One of the more desirable aspects of being a professional poker player is that you don’t have to have a set schedule. You are, in essence, your own boss. You play when you want, where you want, and travel to and from some of the country’s and world’s most interesting destinations. Sometimes you win very large sums of money.

Over the last two years, New Jersey’s Jon ‘itsmejon‘ Borenstein has been doing just that, while also becoming one of his home state’s most consistent and profitable online players.

Borenstein peaked at #2 in the earliest PocketFives New Jersey rankings update of the new year, but over the next few months we could see him moving up a very different leaderboard. He is taking his online game, literally, worldwide.

On Tuesday morning, Borenstein and two other pros from New Jersey will board a plane. Twelve hours later, they’ll arrive in Costa Rica. We imagine a few hours later they’ll open their laptops and begin what they hope to be a five-month grind that sets them up for successful World Series of Poker campaigns in 2016.

Why does a player who has amassed over $350,000 in career live tournament earnings and added nearly another $200,000 in online scores drop everything and move to a country he has never been to before? Where he’ll emerge himself into a culture where he, admittedly, speaks “maybe 20 words of Spanish, and that’s including numbers”?

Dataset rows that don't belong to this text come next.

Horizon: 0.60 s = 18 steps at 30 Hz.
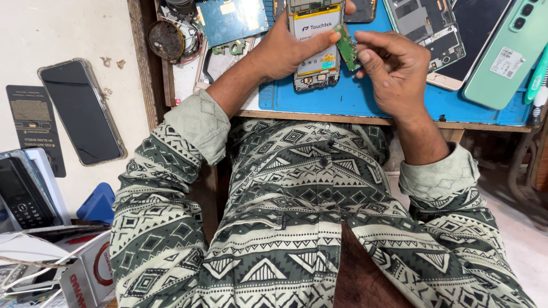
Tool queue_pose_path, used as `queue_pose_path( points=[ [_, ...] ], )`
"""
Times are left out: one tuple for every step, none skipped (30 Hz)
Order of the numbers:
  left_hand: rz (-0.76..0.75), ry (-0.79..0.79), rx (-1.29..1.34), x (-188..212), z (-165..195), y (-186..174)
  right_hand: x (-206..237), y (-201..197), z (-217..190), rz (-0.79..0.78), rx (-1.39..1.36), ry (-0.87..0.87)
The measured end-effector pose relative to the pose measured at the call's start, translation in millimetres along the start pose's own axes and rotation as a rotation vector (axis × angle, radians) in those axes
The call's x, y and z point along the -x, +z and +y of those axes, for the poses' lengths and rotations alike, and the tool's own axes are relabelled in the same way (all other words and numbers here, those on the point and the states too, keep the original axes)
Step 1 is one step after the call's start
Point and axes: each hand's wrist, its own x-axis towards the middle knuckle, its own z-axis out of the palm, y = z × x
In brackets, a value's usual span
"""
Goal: The person repairs a disassembled smartphone at a workbench, using a small tool to work on the phone's internal components and battery. They lift and reposition the phone, detach a small green circuit board, and manipulate the board with both hands and a tool.
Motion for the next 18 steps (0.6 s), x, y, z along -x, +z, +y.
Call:
queue_pose_path(
  points=[
    [0.005,-0.006,-0.002,0.0,0.0,-0.1,-0.1,-0.5,-0.5,-0.011,0.003,-0.020],
    [0.009,-0.012,-0.003,-0.1,-0.1,-0.3,-0.4,-1.2,-1.3,-0.021,0.006,-0.040],
    [0.012,-0.008,-0.001,0.0,-0.2,-0.6,-0.5,-1.3,-2.0,-0.031,0.008,-0.058],
    [0.014,-0.003,0.000,-0.1,-0.4,-0.9,-0.2,-1.6,-2.8,-0.034,0.034,-0.043],
    [0.017,0.001,0.000,-0.3,-0.6,-1.4,0.1,-2.0,-3.8,-0.037,0.057,-0.029],
    [0.028,-0.006,0.000,-0.4,-1.1,-1.8,0.2,-1.8,-3.9,-0.041,0.078,-0.016],
    [0.040,-0.013,-0.003,-0.8,-1.8,-2.3,0.2,-1.2,-3.6,-0.040,0.077,-0.009],
    [0.052,-0.022,-0.004,-0.9,-2.6,-2.7,0.8,-1.0,-3.3,-0.038,0.075,0.000],
    [0.071,-0.039,-0.002,-1.3,-3.8,-3.0,1.4,-0.5,-2.4,-0.036,0.073,0.013],
    [0.090,-0.055,0.002,-2.3,-5.3,-3.4,1.7,-0.2,-1.0,-0.031,0.059,0.022],
    [0.108,-0.071,0.008,-2.9,-6.8,-3.9,2.1,-0.8,0.2,-0.025,0.046,0.032],
    [0.112,-0.095,-0.004,-3.2,-8.4,-4.6,2.7,-1.4,1.6,-0.018,0.035,0.043],
    [0.115,-0.116,-0.016,-3.7,-10.0,-5.5,2.9,-2.1,3.2,-0.023,0.026,0.037],
    [0.118,-0.138,-0.026,-3.7,-11.6,-6.3,3.2,-3.1,4.6,-0.029,0.018,0.032],
    [0.108,-0.118,-0.042,-3.4,-13.1,-7.2,3.7,-4.0,5.9,-0.036,0.010,0.029],
    [0.099,-0.098,-0.059,-3.0,-14.3,-8.3,3.5,-4.8,7.3,-0.046,0.023,0.014],
    [0.091,-0.079,-0.078,-2.2,-15.3,-9.3,3.2,-5.5,8.6,-0.056,0.033,-0.003],
    [0.094,-0.097,-0.099,-1.6,-16.1,-10.0,3.1,-6.0,9.7,-0.065,0.043,-0.020]
  ],
)
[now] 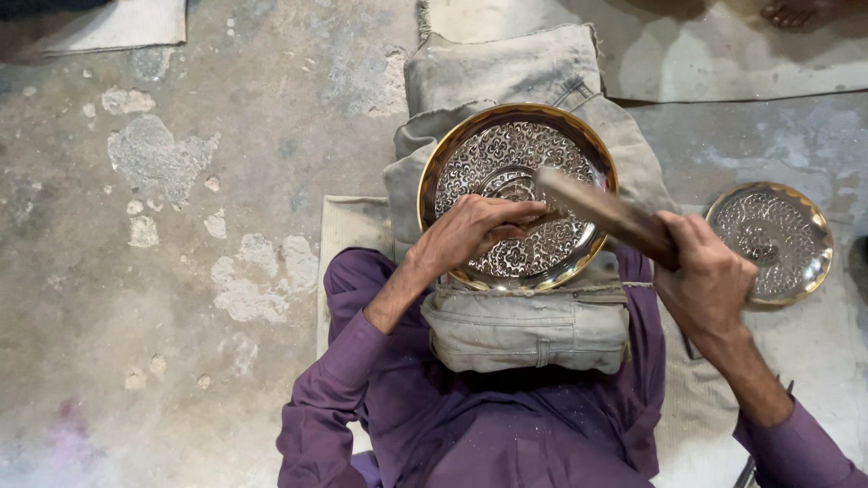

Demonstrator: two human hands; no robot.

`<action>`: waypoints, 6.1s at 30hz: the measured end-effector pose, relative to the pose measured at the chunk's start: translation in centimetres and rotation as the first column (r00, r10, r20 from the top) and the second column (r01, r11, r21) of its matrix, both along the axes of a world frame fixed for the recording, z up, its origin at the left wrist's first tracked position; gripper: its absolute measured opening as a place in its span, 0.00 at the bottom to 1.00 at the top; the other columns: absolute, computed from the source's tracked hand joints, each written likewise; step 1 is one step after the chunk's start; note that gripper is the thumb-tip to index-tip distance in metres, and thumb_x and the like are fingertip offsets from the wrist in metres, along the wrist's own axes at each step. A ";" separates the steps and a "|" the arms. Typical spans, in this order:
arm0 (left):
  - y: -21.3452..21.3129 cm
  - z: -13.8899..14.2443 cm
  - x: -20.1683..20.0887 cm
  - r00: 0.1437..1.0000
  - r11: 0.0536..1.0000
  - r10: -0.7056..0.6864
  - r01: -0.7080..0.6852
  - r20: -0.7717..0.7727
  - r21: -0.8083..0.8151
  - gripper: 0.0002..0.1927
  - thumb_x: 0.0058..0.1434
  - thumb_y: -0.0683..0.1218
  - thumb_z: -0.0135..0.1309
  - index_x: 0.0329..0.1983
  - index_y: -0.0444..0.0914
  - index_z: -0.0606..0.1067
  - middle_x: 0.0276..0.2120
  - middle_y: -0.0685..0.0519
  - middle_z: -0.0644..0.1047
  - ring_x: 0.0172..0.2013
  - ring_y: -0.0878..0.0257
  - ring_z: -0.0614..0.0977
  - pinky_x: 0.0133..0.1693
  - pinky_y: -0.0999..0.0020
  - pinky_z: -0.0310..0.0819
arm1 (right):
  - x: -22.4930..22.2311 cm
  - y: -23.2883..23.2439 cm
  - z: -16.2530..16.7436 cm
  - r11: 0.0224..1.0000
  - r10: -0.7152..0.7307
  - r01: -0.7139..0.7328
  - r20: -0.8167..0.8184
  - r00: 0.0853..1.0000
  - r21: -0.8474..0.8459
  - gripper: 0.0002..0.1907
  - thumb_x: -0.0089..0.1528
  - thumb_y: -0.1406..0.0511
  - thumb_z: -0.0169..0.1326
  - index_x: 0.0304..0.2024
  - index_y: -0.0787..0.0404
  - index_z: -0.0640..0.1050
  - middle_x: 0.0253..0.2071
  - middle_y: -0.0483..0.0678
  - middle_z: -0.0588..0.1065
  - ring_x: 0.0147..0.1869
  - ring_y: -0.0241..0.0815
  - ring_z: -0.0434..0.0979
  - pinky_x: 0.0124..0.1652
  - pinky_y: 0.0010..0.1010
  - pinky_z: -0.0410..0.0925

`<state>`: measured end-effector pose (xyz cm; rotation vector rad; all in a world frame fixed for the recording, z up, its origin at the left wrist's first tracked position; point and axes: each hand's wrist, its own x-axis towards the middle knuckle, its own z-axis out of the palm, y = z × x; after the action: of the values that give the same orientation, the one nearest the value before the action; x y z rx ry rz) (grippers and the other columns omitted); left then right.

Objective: The person sits on the floor with a brass tray resting on a lap cushion and hammers a chisel held against the tray's engraved surface using a wooden mallet, working the decorative pattern across the tray's center. A second finished tray sits beside them and hand tools lie on the mat nearby.

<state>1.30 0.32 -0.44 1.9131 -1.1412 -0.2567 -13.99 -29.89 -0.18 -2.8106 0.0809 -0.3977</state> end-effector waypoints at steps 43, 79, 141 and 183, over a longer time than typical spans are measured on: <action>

Partially because he can. Such is the life of a professional poker player, but also because Borenstein isn’t the type of person or player who has ever been satisfied. He’s always trying to improve, sniff out that next big score and that next big-value tournament.

In Costa Rica, he won’t have to look very far, as the worldwide sites like PokerStars, Full Tilt, and PartyPoker offer some of the best value you’ll find in poker. That might be the biggest reason, as the New Jersey sites don’t “fulfill” Borenstein as they once did.

“I feel my game has reached its ceiling in the current online market,” he said. “I would like to grow and get better, elevate to eventually play the highest stakes. I think this move is the best way for me to do that.” He added that “the daily access to massive prize pools” is something he has looked forward to for some time.

For someone with as much success as Borenstein over the last year, the expectations will be high, but he knows this move will also come with its fair share of challenges. “The challenge is exciting,” he said. “I understand the variance will be higher and all I can do is put in the proper volume, play my best, and hope to get a few breaks in big spots.”

The soon-to-be poker expat is coming off one of those “big spots,” as Borenstein finished sixth in last month’s Borgata Winter Poker Open $2 million guaranteed opening event. That final table run earned him just under $90,000 and while Costa Rica was planned months ago, he admitted that score “doesn’t hurt.”

It might have hurt his roommates, though, as there won’t be a house golf cart just yet. “I told my roommates that if I won, I was buying golf carts for the house,” he explained. “They were probably more upset than I was that I didn’t win because who doesn’t like personal golf carts?” If all goes according to plan and Borenstein sees the same success he has over the last two years, house golf carts might not be absent for long.